Мы вернулись с Косой Горы в Москву в тридцать девятом году, когда уже был подписан пакт между Молотовым и Риббентропом. Это событие помимо общего потрясающего значения имело для нас, учеников сорок шестой школы, еще и, так сказать, значение личное. Задние ворота нашего школьного двора выходили в Денежный переулок рядом с итальянским посольством, в Чистом переулке находилось немецкое посольство (впоследствии резиденция патриарха), в Мертвом — австрийское. Мы чувствовали себя территориально причастными к кухне высокой политики. Мы гордились красотой особняка «нашего», то есть итальянского посольства. Со стороны школы вокруг особняка был большой сад, и белое здание прекрасно оттеняли стройные темно-зеленые пирамидальные тополя. «Настоящая итальянская вилла!» — говорили мы с видом знатоков. Ходили слухи также о дивной красоте внутреннего убранства дома, где никто из нас, конечно, не был, но все знали, что в нем сто комнат — не больше и не меньше. Девочкам нашего класса очень нравился секретарь итальянского посольства. Он, кажется, один тогда во всей Москве ходил зимой с непокрытой головой. Девочки осмелились здороваться с ним, а он — о чудо! — отвечал улыбкой и кивком головы. По утрам из окна своего класса мы видели, как жена посла пьет кофе в саду, расположившись в шезлонге с газетами. Однажды мальчик из десятого класса послал ей воздушный поцелуй, она ответила тем же. Тут же в школе появились люди в штатском и мальчик был вызван в учительскую. Его допрашивали о том, какие у него отношения с женой посла и что он хотел ей передать. «Никаких и ничего, — бойко ответил перепуганный десятиклассник, — я не виноват, что я хорошенький». Фраза облетела школу. Удивительно, но она оказала обезоруживающее действие. Последствий не было.
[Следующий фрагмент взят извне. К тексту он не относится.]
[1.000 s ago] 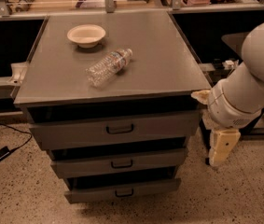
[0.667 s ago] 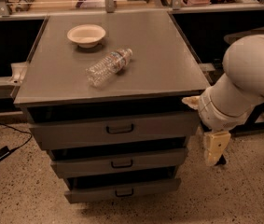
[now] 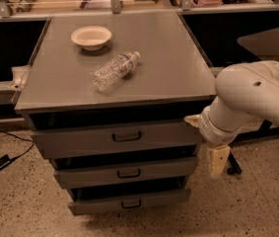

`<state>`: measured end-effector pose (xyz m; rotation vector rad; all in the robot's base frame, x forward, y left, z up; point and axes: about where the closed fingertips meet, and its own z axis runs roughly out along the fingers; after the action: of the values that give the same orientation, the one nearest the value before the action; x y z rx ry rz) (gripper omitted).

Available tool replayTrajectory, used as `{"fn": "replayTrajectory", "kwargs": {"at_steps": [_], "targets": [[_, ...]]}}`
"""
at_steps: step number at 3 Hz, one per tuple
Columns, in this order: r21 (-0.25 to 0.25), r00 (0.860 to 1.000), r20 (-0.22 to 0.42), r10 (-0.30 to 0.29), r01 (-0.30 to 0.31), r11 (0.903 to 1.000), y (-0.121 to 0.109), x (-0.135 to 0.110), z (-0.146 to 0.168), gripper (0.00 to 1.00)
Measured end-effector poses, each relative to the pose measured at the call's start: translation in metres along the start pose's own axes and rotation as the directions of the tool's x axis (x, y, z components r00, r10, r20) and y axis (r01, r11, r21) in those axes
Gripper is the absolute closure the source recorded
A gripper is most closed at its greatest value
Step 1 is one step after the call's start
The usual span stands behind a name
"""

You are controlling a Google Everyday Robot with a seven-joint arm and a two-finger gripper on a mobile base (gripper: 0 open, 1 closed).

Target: Open top drawer

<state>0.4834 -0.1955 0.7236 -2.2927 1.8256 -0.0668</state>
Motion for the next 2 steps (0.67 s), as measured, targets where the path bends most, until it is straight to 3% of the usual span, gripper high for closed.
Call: {"fn": "replayTrajectory", "kwargs": {"at_steps": [1,2], "targets": [[0.007,1.000,-0.002,0.004,-0.004,1.0000,-0.017,0.005,0.020,0.00],[0.033,0.999,0.014,0.037,-0.037,0.9988,-0.049,0.010,0.042,0.00]]}}
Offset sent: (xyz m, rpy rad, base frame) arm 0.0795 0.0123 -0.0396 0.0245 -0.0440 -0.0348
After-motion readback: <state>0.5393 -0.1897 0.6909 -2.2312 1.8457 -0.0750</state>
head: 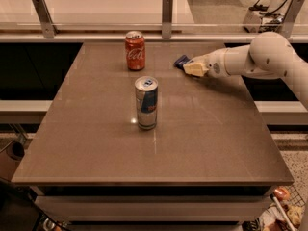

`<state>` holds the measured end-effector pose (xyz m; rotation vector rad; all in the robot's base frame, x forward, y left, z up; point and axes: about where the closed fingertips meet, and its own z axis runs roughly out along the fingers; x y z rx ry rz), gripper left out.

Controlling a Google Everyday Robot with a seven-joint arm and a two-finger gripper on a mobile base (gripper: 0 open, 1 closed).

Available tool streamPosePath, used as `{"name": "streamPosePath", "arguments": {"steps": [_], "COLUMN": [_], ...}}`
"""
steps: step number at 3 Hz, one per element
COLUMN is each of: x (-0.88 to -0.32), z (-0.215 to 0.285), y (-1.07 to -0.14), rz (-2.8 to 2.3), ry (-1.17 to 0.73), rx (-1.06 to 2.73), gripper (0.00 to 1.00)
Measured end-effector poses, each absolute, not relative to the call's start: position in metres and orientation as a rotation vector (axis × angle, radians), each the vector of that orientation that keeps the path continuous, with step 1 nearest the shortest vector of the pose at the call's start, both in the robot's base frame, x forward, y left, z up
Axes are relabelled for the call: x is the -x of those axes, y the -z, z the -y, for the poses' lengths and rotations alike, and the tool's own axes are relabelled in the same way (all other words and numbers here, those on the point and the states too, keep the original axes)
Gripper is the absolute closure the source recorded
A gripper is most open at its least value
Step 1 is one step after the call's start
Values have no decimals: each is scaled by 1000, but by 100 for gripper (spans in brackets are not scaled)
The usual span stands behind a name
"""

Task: Pick rxbar blueberry

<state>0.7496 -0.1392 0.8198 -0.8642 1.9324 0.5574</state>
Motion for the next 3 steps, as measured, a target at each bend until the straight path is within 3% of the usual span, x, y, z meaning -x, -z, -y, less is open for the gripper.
{"name": "streamPosePath", "arguments": {"steps": [3], "x": [-756], "z": [136], "y": [-886], "rz": [-1838], "ry": [-521], "rx": [915], "gripper": [100]}}
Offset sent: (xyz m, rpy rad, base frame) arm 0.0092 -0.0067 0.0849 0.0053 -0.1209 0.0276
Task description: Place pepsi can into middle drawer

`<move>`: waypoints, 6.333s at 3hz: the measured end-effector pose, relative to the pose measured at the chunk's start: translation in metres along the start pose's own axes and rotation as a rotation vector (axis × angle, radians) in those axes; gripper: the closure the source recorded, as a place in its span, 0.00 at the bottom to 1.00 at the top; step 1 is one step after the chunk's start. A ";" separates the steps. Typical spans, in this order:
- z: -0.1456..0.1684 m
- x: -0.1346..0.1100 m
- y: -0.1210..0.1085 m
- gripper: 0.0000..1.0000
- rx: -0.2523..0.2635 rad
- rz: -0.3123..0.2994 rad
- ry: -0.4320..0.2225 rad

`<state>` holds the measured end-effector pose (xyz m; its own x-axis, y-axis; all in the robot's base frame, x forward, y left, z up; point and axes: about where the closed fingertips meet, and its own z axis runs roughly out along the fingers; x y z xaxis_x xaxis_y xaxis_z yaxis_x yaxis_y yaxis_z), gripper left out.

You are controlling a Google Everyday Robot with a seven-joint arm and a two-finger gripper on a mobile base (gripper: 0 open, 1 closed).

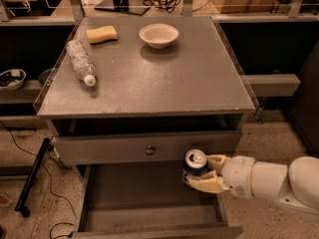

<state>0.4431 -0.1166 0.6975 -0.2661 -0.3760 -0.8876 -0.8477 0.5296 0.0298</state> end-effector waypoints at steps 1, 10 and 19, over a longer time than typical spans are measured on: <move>0.026 0.027 -0.009 1.00 0.008 0.005 0.009; 0.101 0.128 0.008 1.00 0.060 0.204 -0.024; 0.199 0.167 0.003 1.00 0.160 0.335 -0.141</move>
Offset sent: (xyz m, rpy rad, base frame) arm 0.0196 0.0033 -0.0555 -0.0099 0.0095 -0.0158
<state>0.4870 -0.0268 0.4578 -0.4408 -0.0598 -0.8956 -0.6395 0.7210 0.2666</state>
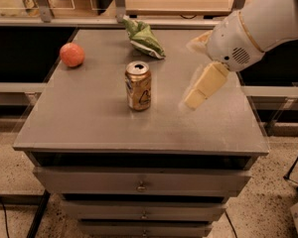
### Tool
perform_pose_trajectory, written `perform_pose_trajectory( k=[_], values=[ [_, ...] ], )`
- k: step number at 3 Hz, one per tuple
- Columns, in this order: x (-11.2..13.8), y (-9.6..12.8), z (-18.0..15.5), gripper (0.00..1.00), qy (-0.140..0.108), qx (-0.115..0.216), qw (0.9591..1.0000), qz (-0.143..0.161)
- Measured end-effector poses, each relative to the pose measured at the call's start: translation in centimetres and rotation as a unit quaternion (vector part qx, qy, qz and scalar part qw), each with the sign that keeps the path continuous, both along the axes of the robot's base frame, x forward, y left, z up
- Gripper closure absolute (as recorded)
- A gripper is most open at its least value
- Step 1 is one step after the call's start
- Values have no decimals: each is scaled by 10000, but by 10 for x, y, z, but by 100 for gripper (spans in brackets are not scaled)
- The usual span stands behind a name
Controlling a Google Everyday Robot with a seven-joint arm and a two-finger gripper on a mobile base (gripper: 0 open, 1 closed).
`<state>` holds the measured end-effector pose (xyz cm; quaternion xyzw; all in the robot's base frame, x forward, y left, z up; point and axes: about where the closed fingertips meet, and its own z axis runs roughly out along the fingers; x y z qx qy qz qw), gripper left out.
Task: Move orange can near apple
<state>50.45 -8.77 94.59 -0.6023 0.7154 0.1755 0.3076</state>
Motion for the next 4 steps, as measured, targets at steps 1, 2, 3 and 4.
perform_pose_trajectory(
  k=[1, 2, 3, 4],
  values=[
    [15, 28, -4, 0, -3, 379, 9992, 157],
    [32, 48, -14, 0, 53, 639, 9977, 220],
    [44, 62, -26, 0, 193, 877, 9957, 214],
    [51, 77, -35, 0, 324, 1181, 9921, 258]
  ],
)
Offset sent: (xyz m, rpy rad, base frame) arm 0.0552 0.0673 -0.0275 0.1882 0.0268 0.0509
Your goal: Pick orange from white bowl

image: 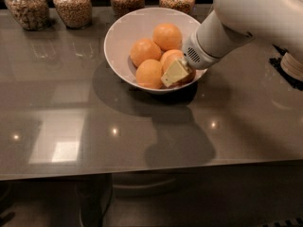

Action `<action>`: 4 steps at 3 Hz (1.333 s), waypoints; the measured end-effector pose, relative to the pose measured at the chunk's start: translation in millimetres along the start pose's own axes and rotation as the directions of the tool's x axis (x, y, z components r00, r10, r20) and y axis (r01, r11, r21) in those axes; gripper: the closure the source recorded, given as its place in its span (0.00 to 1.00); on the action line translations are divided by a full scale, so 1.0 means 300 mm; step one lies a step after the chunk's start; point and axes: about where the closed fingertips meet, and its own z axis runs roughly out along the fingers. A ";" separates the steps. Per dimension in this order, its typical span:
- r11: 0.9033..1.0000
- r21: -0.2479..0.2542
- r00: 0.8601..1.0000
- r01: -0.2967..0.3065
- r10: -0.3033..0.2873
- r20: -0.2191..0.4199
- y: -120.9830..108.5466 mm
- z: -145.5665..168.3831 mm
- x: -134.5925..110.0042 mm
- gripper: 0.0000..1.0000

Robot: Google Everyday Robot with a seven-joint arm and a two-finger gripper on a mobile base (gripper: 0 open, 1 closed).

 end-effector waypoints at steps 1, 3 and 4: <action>1.000 0.004 1.000 0.004 -0.004 -0.012 -0.003 0.031 -0.005 0.38; 1.000 0.009 1.000 0.016 -0.016 -0.024 0.002 0.036 -0.016 0.81; 0.999 0.016 0.999 0.047 -0.047 -0.006 0.007 0.001 -0.034 1.00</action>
Offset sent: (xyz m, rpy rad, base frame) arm 0.0118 0.0104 -0.0175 -0.0541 0.0145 0.0109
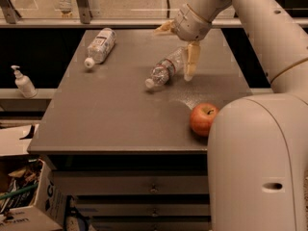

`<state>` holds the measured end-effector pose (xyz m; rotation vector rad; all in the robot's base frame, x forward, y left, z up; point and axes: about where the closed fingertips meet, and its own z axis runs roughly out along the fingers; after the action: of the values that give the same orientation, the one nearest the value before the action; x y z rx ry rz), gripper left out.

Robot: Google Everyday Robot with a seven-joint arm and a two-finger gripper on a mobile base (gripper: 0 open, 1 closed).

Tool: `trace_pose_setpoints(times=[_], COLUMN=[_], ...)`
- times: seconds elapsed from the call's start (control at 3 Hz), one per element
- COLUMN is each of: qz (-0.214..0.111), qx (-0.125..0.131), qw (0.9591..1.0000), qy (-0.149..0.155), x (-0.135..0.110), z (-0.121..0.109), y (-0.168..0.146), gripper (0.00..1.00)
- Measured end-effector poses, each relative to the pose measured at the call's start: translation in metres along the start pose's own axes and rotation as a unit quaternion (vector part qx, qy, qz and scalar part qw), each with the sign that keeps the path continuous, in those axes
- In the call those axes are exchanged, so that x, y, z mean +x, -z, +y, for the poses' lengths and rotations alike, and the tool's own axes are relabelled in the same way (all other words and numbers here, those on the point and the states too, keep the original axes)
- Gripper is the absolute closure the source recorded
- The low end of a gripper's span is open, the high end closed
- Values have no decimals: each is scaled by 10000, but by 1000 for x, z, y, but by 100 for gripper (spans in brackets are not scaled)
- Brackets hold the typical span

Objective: Knock water bottle over

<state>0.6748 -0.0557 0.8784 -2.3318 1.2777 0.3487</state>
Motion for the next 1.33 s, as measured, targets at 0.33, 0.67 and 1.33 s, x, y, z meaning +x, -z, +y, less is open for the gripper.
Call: trace_pose_setpoints(times=[0.33, 0.67, 1.33], qz=[-696, -1296, -2238], qx=[448, 881, 1331], qw=[9951, 9813, 9446], qy=[-545, -1117, -2000], x=[-2, -5, -7], z=[-2, 2, 27], y=[16, 40, 79], gripper=[0, 0, 0])
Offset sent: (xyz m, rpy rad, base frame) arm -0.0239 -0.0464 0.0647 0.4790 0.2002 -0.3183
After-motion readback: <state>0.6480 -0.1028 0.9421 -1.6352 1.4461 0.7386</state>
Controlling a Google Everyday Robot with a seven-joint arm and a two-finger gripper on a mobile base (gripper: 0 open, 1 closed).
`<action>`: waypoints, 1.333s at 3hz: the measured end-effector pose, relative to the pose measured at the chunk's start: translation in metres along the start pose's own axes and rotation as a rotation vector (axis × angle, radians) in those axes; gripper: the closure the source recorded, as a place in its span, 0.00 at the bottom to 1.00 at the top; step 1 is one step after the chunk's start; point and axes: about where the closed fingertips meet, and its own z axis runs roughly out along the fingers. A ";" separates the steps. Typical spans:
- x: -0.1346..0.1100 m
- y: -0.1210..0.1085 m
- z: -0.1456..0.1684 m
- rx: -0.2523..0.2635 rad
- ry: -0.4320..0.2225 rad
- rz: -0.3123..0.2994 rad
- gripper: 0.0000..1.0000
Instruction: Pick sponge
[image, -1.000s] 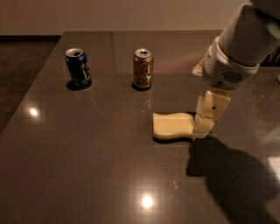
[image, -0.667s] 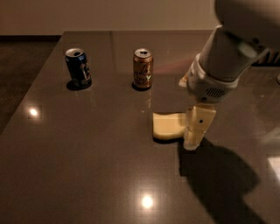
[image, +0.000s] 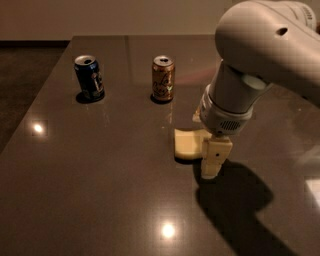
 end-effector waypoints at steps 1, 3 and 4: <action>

Наш директор Пелагея Павловна решительно нас защищала. А тем временем соседство с посольством все время рождало новые происшествия. То мяч из школьного двора перелетел через посольскую каменную ограду и попал в детскую коляску, к счастью, пустую. И тут же снова появились люди в штатском и стали выяснять, кто именно запустил этот мяч. Но попробуй узнай это на большой перемене! Многие видели и все молчали, как партизаны в плену: образцов героизма и в кино, и в книгах кругом было много. То во избежание грядущей контрольной мы выкинули из окна все чернильницы-непроливайки прямо в снег и они были обнаружены посольским постовым милиционером. Он явился к Пелагее Павловне с претензиями и угрозами, а она убедила его, что виновные будут наказаны по всей строгости и привела его для острастки прямо в наш класс, лишив нас следующей прогулки во дворе. В общем, мы были в постоянном, хотя и своеобразном контакте с дипломатической жизнью переулков вокруг школы.